Records from a data source

☆ ☆ ☆

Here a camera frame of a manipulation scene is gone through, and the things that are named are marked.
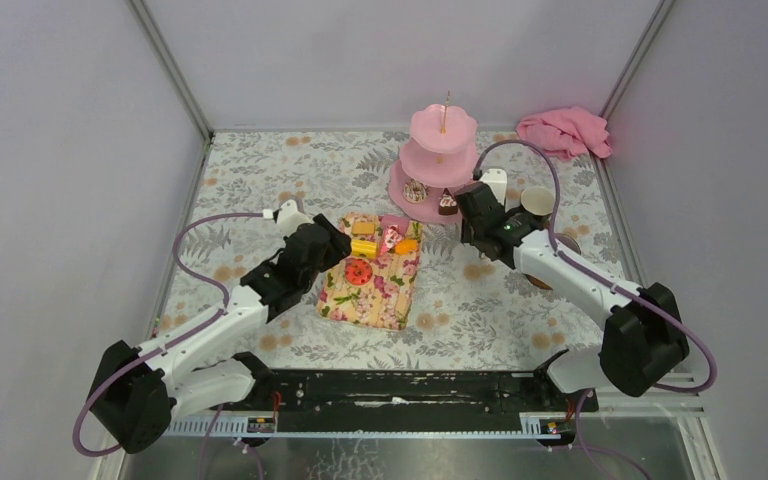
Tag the floral dessert tray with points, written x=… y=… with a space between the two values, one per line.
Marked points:
x=386 y=300

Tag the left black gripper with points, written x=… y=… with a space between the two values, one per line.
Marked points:
x=330 y=237

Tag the pink three-tier cake stand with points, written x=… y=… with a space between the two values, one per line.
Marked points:
x=441 y=153

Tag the red donut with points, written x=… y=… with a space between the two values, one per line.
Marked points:
x=358 y=272

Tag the orange tart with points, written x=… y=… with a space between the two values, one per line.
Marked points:
x=406 y=246

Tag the yellow roll cake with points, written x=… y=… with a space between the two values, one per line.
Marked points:
x=364 y=248

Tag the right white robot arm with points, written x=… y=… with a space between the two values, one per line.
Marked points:
x=641 y=341

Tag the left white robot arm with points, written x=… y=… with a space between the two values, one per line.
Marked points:
x=138 y=391

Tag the floral tablecloth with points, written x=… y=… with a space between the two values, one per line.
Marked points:
x=467 y=312

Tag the pink wafer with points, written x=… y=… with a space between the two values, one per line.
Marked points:
x=399 y=223

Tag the black mug white inside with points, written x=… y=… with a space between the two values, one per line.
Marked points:
x=539 y=202

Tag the pink cloth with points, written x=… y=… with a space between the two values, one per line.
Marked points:
x=567 y=133

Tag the chocolate drizzle donut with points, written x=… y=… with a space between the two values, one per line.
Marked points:
x=414 y=191

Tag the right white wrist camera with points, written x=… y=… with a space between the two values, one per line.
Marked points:
x=497 y=180

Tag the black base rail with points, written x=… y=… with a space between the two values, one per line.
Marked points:
x=311 y=401

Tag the chocolate cake piece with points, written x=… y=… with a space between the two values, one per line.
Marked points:
x=447 y=205

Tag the brown wooden saucer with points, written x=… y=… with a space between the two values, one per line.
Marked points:
x=537 y=282

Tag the strawberry cream cake slice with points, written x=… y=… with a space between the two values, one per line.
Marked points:
x=389 y=239

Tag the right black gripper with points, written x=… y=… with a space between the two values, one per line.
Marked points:
x=466 y=233

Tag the tan biscuit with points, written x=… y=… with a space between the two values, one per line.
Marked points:
x=363 y=228

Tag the purple mug black handle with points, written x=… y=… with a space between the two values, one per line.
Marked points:
x=566 y=244

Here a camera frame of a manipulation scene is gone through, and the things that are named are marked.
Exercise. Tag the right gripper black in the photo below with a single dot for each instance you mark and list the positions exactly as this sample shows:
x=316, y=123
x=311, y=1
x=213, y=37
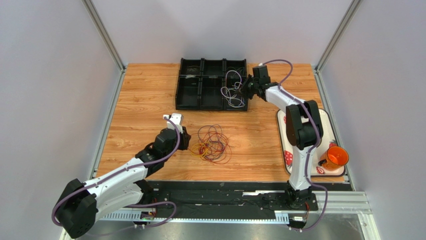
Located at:
x=248, y=88

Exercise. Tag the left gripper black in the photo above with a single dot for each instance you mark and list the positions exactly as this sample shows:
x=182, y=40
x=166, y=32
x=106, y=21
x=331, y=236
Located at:
x=185, y=138

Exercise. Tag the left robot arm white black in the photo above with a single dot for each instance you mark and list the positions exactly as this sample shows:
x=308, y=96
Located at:
x=110, y=186

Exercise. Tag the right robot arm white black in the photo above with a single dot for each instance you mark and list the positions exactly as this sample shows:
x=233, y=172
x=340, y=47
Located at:
x=303, y=130

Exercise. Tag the black six-compartment tray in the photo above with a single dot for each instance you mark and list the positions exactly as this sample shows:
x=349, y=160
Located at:
x=211, y=85

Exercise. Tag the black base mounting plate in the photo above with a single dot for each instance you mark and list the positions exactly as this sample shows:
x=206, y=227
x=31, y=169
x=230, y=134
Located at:
x=220, y=200

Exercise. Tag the strawberry pattern white tray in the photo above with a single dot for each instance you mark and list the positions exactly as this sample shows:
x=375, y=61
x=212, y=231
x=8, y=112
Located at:
x=328, y=140

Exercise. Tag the orange plastic cup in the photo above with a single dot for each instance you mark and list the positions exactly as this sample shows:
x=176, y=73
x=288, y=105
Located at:
x=334, y=158

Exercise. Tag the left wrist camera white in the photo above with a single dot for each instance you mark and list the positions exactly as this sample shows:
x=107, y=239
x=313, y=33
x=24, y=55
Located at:
x=174, y=121

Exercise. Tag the aluminium frame rail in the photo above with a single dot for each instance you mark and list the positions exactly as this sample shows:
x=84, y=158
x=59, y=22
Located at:
x=332, y=202

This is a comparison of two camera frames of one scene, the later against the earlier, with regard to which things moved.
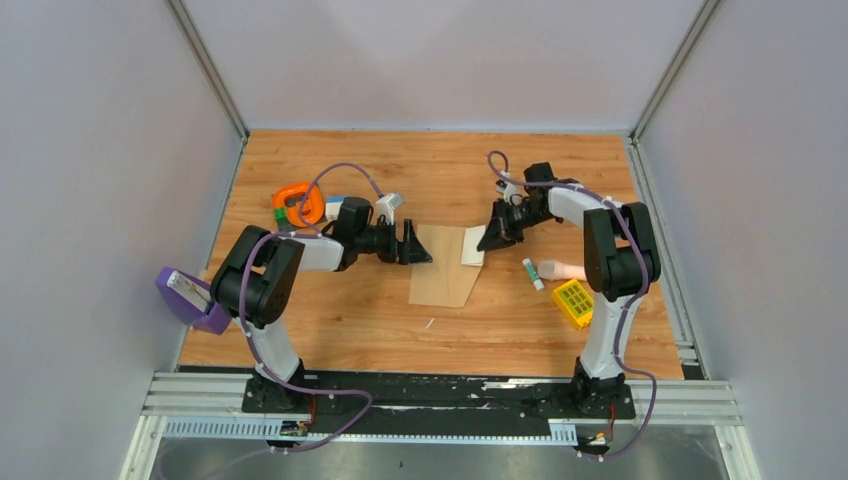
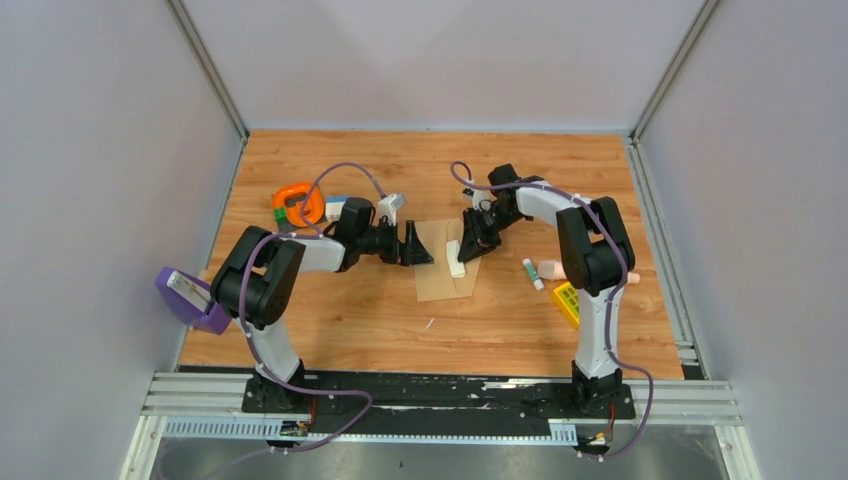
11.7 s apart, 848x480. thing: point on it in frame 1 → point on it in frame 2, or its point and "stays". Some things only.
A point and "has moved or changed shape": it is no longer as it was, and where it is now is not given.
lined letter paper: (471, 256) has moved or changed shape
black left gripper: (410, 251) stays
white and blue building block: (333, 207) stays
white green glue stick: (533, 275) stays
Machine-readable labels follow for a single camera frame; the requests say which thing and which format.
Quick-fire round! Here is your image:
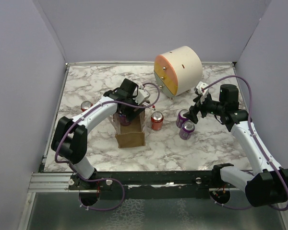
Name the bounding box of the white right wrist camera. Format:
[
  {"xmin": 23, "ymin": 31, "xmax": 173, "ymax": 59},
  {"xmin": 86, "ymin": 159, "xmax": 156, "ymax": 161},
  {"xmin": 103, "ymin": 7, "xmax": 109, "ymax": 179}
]
[{"xmin": 194, "ymin": 81, "xmax": 209, "ymax": 96}]

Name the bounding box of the canvas bag with cat print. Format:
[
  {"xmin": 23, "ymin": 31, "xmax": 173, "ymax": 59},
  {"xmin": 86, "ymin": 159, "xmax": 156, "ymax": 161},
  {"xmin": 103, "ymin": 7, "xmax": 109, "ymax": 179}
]
[{"xmin": 110, "ymin": 111, "xmax": 145, "ymax": 149}]

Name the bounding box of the cream round drawer cabinet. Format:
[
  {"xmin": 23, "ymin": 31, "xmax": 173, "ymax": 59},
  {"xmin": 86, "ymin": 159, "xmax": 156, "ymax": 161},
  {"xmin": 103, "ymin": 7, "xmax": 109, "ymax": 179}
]
[{"xmin": 154, "ymin": 46, "xmax": 203, "ymax": 98}]

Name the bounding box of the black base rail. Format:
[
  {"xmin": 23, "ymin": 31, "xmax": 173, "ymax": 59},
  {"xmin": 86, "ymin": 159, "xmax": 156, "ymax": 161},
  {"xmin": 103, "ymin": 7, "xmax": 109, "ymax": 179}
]
[{"xmin": 38, "ymin": 155, "xmax": 240, "ymax": 201}]

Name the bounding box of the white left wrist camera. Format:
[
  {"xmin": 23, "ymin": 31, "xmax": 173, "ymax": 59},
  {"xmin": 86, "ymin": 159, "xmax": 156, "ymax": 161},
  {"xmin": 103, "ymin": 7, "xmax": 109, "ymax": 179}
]
[{"xmin": 132, "ymin": 85, "xmax": 150, "ymax": 105}]

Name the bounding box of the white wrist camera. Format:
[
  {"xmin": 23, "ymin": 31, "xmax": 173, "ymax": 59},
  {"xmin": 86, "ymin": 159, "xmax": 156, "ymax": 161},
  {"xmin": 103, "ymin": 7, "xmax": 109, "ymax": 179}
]
[
  {"xmin": 194, "ymin": 81, "xmax": 209, "ymax": 96},
  {"xmin": 132, "ymin": 85, "xmax": 150, "ymax": 105}
]

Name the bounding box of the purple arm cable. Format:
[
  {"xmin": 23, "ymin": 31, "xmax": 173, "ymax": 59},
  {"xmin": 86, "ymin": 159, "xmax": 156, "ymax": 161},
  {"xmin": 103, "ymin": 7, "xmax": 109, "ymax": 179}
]
[
  {"xmin": 203, "ymin": 75, "xmax": 288, "ymax": 211},
  {"xmin": 54, "ymin": 82, "xmax": 162, "ymax": 211}
]

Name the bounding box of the purple soda can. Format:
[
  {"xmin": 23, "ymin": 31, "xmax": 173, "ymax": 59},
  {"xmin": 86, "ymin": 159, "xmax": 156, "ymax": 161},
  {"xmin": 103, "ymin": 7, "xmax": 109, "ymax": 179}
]
[
  {"xmin": 179, "ymin": 120, "xmax": 195, "ymax": 140},
  {"xmin": 118, "ymin": 112, "xmax": 131, "ymax": 126},
  {"xmin": 176, "ymin": 109, "xmax": 189, "ymax": 128}
]

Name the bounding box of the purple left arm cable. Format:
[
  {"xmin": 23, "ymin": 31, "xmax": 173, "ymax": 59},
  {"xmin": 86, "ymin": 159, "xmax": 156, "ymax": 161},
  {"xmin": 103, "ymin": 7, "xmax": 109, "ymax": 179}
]
[{"xmin": 54, "ymin": 82, "xmax": 162, "ymax": 211}]

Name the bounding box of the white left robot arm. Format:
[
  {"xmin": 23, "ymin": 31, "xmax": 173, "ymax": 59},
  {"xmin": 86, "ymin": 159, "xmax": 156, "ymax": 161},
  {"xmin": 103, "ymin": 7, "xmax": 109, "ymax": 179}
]
[{"xmin": 51, "ymin": 79, "xmax": 150, "ymax": 189}]

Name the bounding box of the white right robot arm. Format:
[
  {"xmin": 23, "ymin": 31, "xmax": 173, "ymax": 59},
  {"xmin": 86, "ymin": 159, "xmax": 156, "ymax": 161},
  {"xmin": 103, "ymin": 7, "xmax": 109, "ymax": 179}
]
[{"xmin": 185, "ymin": 82, "xmax": 288, "ymax": 211}]

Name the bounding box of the red soda can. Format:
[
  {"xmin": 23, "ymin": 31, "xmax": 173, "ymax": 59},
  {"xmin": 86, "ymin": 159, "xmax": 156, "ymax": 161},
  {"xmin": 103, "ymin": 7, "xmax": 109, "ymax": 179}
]
[
  {"xmin": 81, "ymin": 101, "xmax": 93, "ymax": 112},
  {"xmin": 151, "ymin": 111, "xmax": 164, "ymax": 131}
]

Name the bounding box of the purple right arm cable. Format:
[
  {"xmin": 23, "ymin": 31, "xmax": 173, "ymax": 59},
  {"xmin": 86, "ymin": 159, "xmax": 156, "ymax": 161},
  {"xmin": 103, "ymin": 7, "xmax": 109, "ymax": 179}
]
[{"xmin": 203, "ymin": 75, "xmax": 288, "ymax": 211}]

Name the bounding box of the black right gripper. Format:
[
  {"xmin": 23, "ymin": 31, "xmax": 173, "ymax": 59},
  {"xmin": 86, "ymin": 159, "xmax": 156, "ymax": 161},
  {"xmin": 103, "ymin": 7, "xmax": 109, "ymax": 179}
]
[{"xmin": 184, "ymin": 91, "xmax": 226, "ymax": 123}]

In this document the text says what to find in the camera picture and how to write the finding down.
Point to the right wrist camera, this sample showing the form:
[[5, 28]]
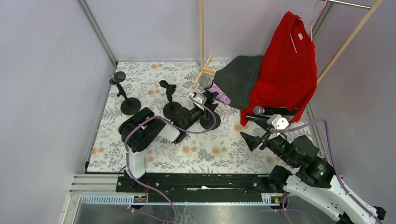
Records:
[[277, 122]]

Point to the black mic stand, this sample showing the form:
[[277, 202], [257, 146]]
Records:
[[130, 105], [172, 107], [214, 121]]

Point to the red t-shirt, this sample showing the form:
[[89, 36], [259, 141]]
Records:
[[288, 75]]

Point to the wooden clothes rack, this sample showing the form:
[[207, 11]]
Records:
[[205, 62]]

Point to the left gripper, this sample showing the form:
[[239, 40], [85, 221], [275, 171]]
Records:
[[205, 107]]

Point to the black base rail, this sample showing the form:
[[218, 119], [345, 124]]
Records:
[[202, 188]]

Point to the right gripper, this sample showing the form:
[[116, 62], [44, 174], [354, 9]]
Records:
[[265, 136]]

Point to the black mic stand front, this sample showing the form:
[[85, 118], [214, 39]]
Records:
[[130, 105]]

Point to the grey dotted cloth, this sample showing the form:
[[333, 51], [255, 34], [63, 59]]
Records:
[[237, 79]]

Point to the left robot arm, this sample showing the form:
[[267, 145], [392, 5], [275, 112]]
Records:
[[140, 130]]

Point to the pink clothes hanger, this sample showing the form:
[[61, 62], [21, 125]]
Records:
[[310, 24]]

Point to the silver head black microphone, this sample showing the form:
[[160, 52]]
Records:
[[261, 111]]

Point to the floral table mat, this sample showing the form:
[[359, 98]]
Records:
[[222, 150]]

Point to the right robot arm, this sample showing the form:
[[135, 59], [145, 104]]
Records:
[[316, 181]]

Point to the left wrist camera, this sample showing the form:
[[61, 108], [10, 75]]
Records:
[[198, 99]]

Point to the purple glitter microphone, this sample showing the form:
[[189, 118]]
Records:
[[207, 83]]

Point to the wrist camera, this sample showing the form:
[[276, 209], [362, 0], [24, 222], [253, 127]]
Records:
[[277, 122], [198, 99]]

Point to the black mic stand back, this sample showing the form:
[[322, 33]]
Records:
[[214, 121]]

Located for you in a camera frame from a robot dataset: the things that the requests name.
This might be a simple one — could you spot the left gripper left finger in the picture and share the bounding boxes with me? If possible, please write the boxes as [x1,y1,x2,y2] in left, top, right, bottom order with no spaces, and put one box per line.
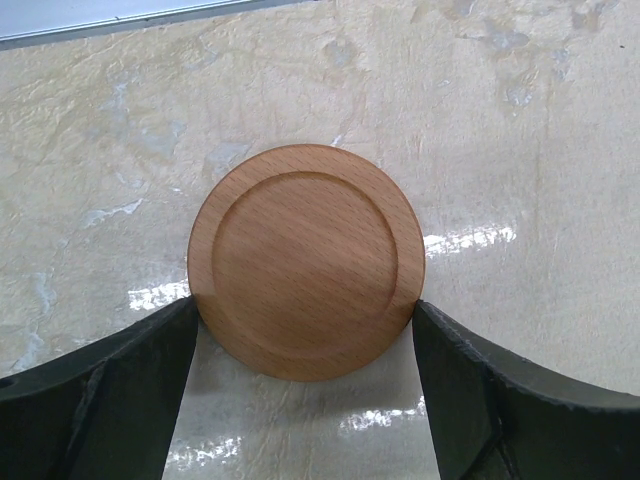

☆ ☆ ☆

_What needs to be done:_
Please report, as a bare number, how many lines of the data contain the word "soda".

_Completed exercise:_
2